*What needs to be done:* In the entries that follow, the line with "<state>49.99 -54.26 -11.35" opens the range and the line with "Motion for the" closes it; repeat that range exactly, both lines included.

*Information given:*
== Segment start ==

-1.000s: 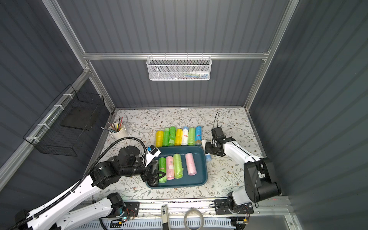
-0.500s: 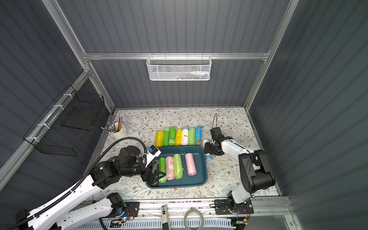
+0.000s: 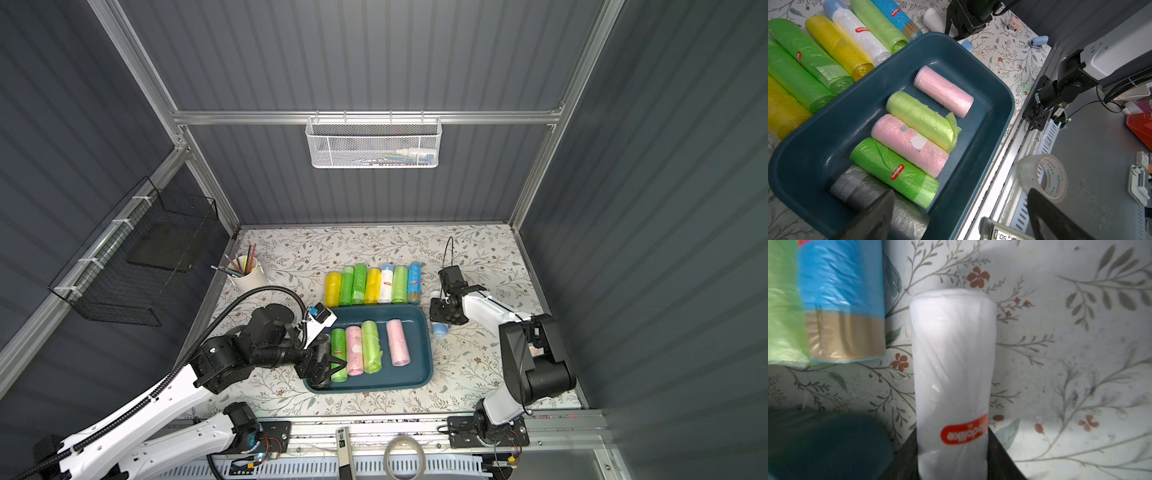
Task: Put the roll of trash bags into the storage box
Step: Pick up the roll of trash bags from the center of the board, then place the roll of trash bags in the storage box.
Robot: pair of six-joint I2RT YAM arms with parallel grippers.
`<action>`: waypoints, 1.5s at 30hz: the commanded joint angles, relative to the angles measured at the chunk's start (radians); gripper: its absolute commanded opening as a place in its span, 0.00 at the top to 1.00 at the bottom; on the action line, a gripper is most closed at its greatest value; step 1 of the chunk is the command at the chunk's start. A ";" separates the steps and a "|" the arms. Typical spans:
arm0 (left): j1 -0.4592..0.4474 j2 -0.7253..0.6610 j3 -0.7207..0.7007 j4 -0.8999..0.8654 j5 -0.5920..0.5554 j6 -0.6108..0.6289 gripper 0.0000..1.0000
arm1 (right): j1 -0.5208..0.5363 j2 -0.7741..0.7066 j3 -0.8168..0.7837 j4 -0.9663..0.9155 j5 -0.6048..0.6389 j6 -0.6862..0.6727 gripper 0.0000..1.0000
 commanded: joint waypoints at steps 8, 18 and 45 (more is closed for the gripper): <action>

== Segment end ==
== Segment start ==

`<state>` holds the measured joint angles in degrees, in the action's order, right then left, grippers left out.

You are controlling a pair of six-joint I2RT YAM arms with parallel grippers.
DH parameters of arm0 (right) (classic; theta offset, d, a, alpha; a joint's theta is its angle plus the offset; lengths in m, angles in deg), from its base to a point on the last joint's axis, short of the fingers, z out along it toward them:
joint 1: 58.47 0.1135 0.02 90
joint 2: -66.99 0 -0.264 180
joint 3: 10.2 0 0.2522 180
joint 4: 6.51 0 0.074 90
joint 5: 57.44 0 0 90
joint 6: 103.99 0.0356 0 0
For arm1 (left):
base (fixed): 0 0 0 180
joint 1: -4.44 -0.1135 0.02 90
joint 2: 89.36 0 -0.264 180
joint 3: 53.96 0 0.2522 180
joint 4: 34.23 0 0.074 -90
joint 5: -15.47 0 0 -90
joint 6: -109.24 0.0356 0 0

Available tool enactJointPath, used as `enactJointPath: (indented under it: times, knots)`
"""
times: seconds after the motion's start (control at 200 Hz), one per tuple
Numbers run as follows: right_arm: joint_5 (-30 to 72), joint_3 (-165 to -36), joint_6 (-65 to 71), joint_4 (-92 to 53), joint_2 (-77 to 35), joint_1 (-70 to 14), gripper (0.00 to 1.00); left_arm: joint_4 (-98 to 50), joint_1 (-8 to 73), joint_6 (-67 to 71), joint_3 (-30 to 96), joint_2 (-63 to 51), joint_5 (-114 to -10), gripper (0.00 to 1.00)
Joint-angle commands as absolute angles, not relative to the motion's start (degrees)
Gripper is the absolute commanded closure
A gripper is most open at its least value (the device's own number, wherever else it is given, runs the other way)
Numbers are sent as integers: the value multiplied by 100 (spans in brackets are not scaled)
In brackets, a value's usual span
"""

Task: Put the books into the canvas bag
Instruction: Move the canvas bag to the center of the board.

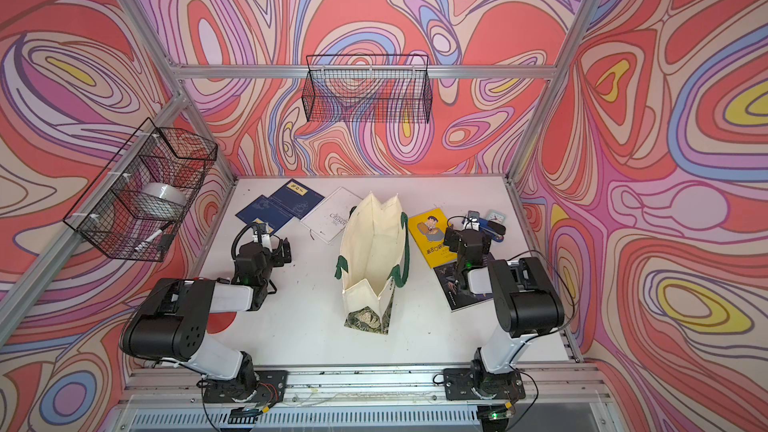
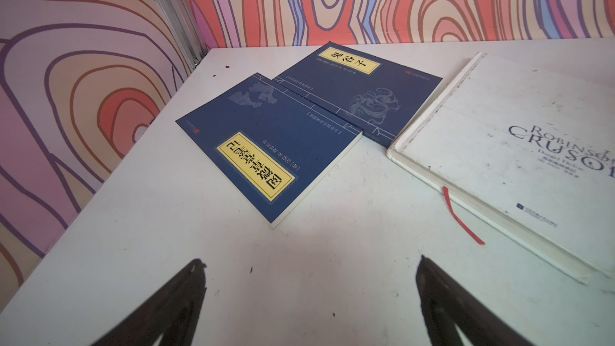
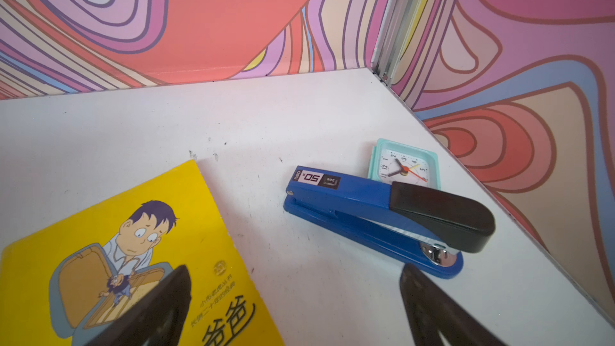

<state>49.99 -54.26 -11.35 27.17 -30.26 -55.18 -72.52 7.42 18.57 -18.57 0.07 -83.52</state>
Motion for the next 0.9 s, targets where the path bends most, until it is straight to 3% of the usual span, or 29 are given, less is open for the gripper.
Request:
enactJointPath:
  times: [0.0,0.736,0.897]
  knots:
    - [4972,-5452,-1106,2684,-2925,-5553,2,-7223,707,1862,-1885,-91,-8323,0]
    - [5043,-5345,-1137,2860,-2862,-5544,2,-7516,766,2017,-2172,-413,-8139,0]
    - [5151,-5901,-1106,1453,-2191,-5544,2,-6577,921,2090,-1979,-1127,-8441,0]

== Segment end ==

*Task response:*
<state>49.99 -54.26 -11.35 27.17 -30.26 -55.18 -72.52 7.42 18.57 -18.57 0.07 -83.52</state>
Motion for the next 0.9 s, targets where the path bends most, until it is straight to 3% of the usual span, or 29 are given, less is open for the gripper.

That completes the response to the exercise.